WORK INSTRUCTION: Retype the data below exactly, skipping pictures.

INFORMATION SUPPLIED:
══════
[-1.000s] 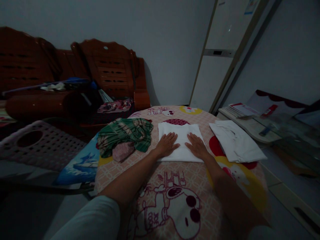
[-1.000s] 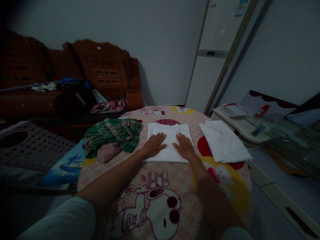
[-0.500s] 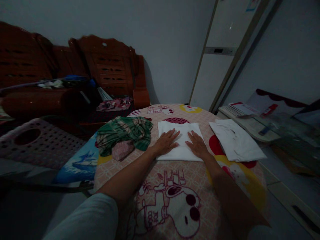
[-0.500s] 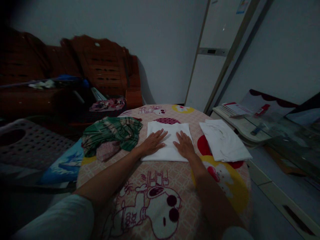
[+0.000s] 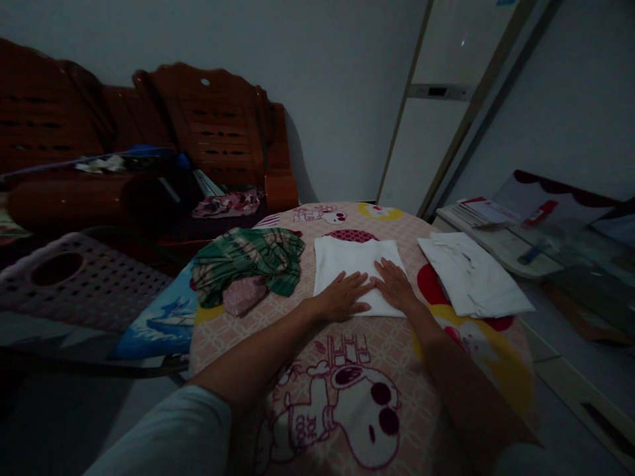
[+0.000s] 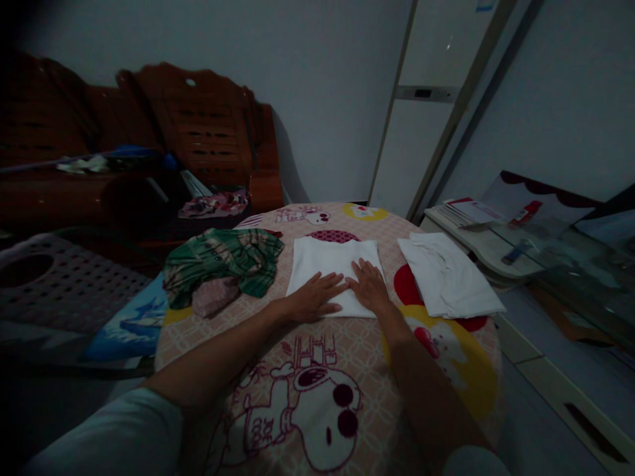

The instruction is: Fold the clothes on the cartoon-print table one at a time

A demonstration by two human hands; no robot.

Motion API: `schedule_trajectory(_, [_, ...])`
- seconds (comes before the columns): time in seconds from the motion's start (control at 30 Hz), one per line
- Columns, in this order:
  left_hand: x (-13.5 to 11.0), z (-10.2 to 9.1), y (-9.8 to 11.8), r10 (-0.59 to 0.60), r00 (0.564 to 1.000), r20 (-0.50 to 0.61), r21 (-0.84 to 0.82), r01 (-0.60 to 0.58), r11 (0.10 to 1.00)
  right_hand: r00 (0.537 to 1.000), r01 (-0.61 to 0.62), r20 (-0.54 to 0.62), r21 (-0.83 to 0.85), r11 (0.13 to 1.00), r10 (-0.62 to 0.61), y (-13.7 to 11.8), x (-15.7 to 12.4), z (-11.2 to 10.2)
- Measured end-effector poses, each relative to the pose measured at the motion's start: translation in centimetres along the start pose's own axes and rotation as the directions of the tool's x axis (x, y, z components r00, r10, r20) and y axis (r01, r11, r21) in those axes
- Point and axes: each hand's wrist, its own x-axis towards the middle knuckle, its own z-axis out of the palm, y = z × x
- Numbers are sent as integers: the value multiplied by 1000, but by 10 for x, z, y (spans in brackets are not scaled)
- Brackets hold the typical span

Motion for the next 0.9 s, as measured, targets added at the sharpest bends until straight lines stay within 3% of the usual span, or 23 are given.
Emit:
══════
SOLUTION FOR THIS TASK:
[-1.000s] 
[-1.000s] 
[-0.500s] 
[-0.500s] 
[+0.000s] 
[+0.000s] 

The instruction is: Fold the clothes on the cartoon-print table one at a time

A demonstration by two human hands; no robot.

Motion API: `schedule_trajectory(_, [_, ...])`
- seconds (comes before the columns): time in seconds from the motion's start (control at 30 Hz), one per line
- Columns, in this order:
  left_hand: x (-13.5 to 11.0), z (-10.2 to 9.1), y (-9.8 to 11.8), r10 (-0.59 to 0.60), r00 (0.564 to 1.000), r20 (-0.50 to 0.61), r21 (-0.84 to 0.82), r01 (-0.60 to 0.58), r11 (0.10 to 1.00)
  right_hand: r00 (0.537 to 1.000), r01 (-0.61 to 0.62), r20 (-0.54 to 0.62), r21 (-0.83 to 0.85), r11 (0.13 to 1.00), r10 (-0.62 to 0.61), y (-13.7 to 11.8), x (-15.7 to 12.4), z (-11.2 to 10.2)
- Measured end-effector poses, each relative to the pose measured at the motion's start: translation in centimetres along the start pose's own axes and rotation as the directions of the tool's x axis (x, y, z components r00, r10, r20) and y axis (r01, r11, r21) in those axes
- Point and axes: each hand's wrist, its own x-axis towards the middle knuckle, its own z-axis out of the palm, y = z × x
- Numbers are sent as integers: the value multiplied by 1000, but by 10 for x, z, y (spans in brackets are not scaled)
- Brackets hold the typical span

Motion for the next 0.9 s, as measured, targets added at the sharpest bends until straight lines stay within 3% of the usual span, or 23 are given.
Emit:

What has been written completes the answer.